La cession à venir des activités d'EDF Power Solutions (énergie renouvelable) aux Etats-Unis et au Canada au fonds d'investissement américain KKR est estimée à environ 4,2 milliards de dollars, a indiqué le géant français de l'électricité.
Cette transaction, annoncée vendredi dernier mais dont le montant n'avait pas été précisé, valorise ces activités "en valeur de titres à un prix d'environ 4,2 milliards de dollars, assortie de compléments de prix pour un montant maximal de 0,39 milliard de dollars", écrit EDF dans un communiqué diffusé dans la nuit de mardi à mercredi.
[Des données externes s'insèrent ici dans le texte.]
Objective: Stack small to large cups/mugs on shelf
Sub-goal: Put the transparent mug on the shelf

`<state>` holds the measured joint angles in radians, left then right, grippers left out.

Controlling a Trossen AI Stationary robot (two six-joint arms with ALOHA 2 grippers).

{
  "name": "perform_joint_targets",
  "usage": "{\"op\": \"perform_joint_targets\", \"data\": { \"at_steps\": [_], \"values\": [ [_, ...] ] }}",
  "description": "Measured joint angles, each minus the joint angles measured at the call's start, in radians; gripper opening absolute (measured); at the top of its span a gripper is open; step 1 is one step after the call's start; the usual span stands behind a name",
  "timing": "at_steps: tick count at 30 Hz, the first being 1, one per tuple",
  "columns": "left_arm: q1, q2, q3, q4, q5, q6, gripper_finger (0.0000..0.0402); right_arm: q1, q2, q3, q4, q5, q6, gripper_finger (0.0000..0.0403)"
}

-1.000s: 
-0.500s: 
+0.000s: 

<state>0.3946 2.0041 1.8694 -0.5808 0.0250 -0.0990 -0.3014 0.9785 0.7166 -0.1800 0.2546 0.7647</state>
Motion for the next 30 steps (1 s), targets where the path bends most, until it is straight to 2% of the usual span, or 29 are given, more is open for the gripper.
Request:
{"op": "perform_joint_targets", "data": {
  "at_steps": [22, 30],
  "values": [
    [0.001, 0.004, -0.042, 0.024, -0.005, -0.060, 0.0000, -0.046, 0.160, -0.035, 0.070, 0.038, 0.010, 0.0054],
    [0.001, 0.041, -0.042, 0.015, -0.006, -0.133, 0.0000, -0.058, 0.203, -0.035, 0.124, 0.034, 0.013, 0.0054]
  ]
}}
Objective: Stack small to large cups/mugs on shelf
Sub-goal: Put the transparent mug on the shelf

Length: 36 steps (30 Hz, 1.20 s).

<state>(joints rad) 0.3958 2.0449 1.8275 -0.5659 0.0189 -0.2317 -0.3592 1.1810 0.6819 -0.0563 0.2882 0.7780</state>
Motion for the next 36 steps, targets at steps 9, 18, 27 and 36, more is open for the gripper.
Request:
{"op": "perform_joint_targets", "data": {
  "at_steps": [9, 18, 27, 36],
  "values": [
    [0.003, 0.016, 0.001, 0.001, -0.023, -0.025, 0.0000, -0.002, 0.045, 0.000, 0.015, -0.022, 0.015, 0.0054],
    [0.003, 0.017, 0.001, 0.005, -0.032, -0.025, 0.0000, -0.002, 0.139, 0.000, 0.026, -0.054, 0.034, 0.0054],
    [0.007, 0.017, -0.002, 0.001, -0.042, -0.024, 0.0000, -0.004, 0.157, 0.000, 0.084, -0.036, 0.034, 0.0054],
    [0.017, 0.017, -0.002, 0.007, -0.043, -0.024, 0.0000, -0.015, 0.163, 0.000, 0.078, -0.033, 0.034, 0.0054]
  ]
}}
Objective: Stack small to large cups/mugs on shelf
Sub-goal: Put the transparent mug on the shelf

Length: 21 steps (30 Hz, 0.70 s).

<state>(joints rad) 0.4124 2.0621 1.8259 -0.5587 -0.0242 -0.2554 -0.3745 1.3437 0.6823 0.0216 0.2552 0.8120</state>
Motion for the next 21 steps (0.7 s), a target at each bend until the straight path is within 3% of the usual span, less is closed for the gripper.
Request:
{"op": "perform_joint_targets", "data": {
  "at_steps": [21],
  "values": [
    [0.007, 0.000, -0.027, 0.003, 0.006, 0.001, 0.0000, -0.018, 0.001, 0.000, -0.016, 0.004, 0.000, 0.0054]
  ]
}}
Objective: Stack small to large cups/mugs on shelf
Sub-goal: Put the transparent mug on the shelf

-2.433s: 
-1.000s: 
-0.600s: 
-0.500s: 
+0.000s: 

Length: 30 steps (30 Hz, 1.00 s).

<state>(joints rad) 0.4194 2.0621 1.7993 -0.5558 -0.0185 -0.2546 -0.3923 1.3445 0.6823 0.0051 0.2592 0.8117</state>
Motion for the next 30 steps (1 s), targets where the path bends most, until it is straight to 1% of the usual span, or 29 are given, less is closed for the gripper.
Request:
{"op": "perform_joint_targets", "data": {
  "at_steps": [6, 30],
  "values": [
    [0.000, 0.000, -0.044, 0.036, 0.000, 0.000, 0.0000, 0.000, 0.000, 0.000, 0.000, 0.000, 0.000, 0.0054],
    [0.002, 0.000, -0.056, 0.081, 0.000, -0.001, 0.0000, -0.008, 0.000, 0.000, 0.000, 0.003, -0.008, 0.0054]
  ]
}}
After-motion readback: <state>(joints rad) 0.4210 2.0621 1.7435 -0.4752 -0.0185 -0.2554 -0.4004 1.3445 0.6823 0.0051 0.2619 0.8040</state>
Il s'agit du "plus gros investissement de KKR dans le secteur des énergies renouvelables", a indiqué pour sa part le fonds américain dans un communiqué séparé.
Il répond à "l'augmentation attendue de la demande en électricité aux États-Unis, portée par l'essor rapide des centres de données, la relocalisation des activités industrielles et l'électrification de l'économie", selon le directeur général chez KKR, Cecilio Velasco, cité dans le communiqué.
L'opération, qui pourrait intervenir au cours du second semestre 2026, reste soumise à l'obtention des autorisations réglementaires. Elle permettrait "une réduction de la dette financière nette d'EDF d'environ 5,5 milliards de dollars", selon le géant français de l'électricité.
EDF Power Solutions développe, construit et exploite principalement des centrales électriques renouvelables et des installations de stockage.
"Aux Etats-Unis et au Canada, la société gère un portefeuille d'actifs renouvelables d'une capacité nette totale de 5,6 GW", avait précisé EDF vendredi dans un précédent communiqué.
Cette cession intervient dans un contexte où EDF revoit son portefeuille d'actifs.
"L'objectif est de maximiser la capacité financière d'EDF afin de déployer de nouvelles solutions compétitives et bas-carbone dans les activités d'excellence opérationnelle du groupe, le nucléaire, l'hydraulique et les renouvelables", explique son PDG Bernard Fontana, cité dans le communiqué.
Le groupe a notamment besoin de fonds afin de financer la construction des six nouveaux réacteurs EPR2, dont le coût est estimé à 72,8 milliards d'euros.